I give up and set the bird closer to my pallet of straw, where I can keep an eye on it, then spread more corn for it to eat during the night. The bird seems calm.

I lay back and close my eyes. My body is tired from the day’s work. My thoughts are confused by the crow and the wren. The other animals have been so gentle, helpful even. But the crow seemed ready to attack. Why? Why these plots? Why these animals? Why this Yellow Tower? The string of “whys” carries me into sleep.

 

 

THE GOLDEN BLUR LOOKS like a rain drop under the microscope. Turn the dial, zoom there, and the blur takes on fine, glistening edges. The gold plops up in the center and ripples out, like a pond after a stone has been dropped in it, except that this shape is frozen. The molten gold cooled after the material sank into it, crystallizing into this in-motion-pond of atomic number 79. Outside the golden ring are the lethal chemical toxins. They would kill a person with the wrong dosage, but this dosage is perfectly calibrated and targeted. We’ve saved mice and monkeys, attacking the cancers that attacked them, and now we’re ready to save humans by firing these nanotech torpedo missiles straight at the cancerous cells.

I step back from the microscope. I ask the research team around me if they’re sure it’s ready. They answer eagerly and affirmatively. It has been tested. It is ready. The first patients have given their approval. Normal chemo has failed them. The tumors still grow on their brains, and this is their last hope. I sign off, without seeking any other authorization. The disease that took my son will be stopped.

The next day we employ the microscopic golden missiles, loaded with toxins, into the frail bodies. No one vomits or loses hair. They hardly notice the days of assault we bring against their cancers. The first patient’s white blood cell count drops noticeably in three days. The others drop within a week.

A month later, two of the patients are pronounced clean, five are doing much better, and only one is dead. Without the golden rings, they’d all be dead. It’s a victory.

That night my wife Susan opens a bottle of champagne. We sit together on the balcony of our Washington apartment as the sun sets. Everything is golden—the fading light, the bubbles streaming up my glass, the ring on my wedding finger.

“You’ve worked so hard for this,” Susan says. “How does it feel?”

“Good.” But it won’t bring Benjamin back.

“So many lives will be saved.”

“This is only the beginning of what we could do.”

Susan smiles. “It’s a miracle.”

She doesn’t know what I really mean.

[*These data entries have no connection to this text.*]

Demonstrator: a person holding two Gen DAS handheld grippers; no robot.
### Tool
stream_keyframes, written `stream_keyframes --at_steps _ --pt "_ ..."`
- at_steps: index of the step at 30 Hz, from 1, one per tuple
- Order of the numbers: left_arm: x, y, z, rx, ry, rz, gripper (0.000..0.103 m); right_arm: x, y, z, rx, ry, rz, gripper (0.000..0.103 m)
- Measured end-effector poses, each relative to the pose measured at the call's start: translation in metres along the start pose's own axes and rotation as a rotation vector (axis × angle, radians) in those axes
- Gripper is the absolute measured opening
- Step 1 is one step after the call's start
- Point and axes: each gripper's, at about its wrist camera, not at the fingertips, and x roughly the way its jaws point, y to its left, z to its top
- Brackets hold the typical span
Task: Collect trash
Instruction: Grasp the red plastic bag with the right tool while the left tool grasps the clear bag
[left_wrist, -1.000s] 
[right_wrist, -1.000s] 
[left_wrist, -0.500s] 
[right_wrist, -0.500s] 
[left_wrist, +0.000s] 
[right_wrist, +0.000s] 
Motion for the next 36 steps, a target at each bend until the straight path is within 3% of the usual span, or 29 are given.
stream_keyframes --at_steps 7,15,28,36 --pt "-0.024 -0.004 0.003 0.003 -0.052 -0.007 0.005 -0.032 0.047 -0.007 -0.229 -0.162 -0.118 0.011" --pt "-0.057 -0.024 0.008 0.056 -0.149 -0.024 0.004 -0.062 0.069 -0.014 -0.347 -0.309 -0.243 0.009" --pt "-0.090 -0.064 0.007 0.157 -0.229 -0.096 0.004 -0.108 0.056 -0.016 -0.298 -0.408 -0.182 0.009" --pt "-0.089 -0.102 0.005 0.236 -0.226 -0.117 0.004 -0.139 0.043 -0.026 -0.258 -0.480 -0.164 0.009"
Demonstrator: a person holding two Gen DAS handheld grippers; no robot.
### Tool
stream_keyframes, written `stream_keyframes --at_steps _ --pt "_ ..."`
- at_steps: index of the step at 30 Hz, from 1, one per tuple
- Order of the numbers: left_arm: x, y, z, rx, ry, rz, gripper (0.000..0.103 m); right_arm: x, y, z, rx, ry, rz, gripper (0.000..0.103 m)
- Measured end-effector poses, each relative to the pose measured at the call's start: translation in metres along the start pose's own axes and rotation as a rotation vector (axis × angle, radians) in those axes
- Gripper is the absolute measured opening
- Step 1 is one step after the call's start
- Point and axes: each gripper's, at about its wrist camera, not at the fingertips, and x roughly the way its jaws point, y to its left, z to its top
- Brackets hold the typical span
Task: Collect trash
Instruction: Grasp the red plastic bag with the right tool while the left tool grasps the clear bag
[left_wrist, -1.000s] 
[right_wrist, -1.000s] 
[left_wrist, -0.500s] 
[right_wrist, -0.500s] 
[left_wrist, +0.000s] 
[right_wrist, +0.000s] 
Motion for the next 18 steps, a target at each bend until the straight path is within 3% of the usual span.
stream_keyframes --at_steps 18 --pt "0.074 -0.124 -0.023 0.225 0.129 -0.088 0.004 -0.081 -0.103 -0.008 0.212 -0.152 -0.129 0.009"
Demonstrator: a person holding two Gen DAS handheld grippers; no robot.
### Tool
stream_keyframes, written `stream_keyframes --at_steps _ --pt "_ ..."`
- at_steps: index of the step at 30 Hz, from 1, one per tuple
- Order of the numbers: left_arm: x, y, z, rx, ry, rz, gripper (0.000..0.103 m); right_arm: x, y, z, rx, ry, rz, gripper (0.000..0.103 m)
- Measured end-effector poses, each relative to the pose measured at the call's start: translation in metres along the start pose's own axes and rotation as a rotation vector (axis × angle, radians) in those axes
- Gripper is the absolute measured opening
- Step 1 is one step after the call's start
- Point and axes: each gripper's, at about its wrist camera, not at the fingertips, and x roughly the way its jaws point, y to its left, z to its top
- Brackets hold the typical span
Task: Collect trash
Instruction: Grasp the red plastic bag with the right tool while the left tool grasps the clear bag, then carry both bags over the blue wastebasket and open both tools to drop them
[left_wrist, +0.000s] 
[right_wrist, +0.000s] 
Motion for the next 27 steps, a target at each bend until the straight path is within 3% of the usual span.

Only five of my researchers, the most brilliant and trustworthy ones, know what else we have been trying. The nanotechnology has yielded amazing new possibilities. We have been experimenting, secretly, to transfuse it into brains of those who have just died. It requires the most exquisite work. Far more than any brain surgery I’ve done, but we are close. We have kept a brain alive without a body for an entire week. We have spliced synapses from one person’s cortex to another’s spinal cord. And if we can do these things together, we could keep a human alive forever.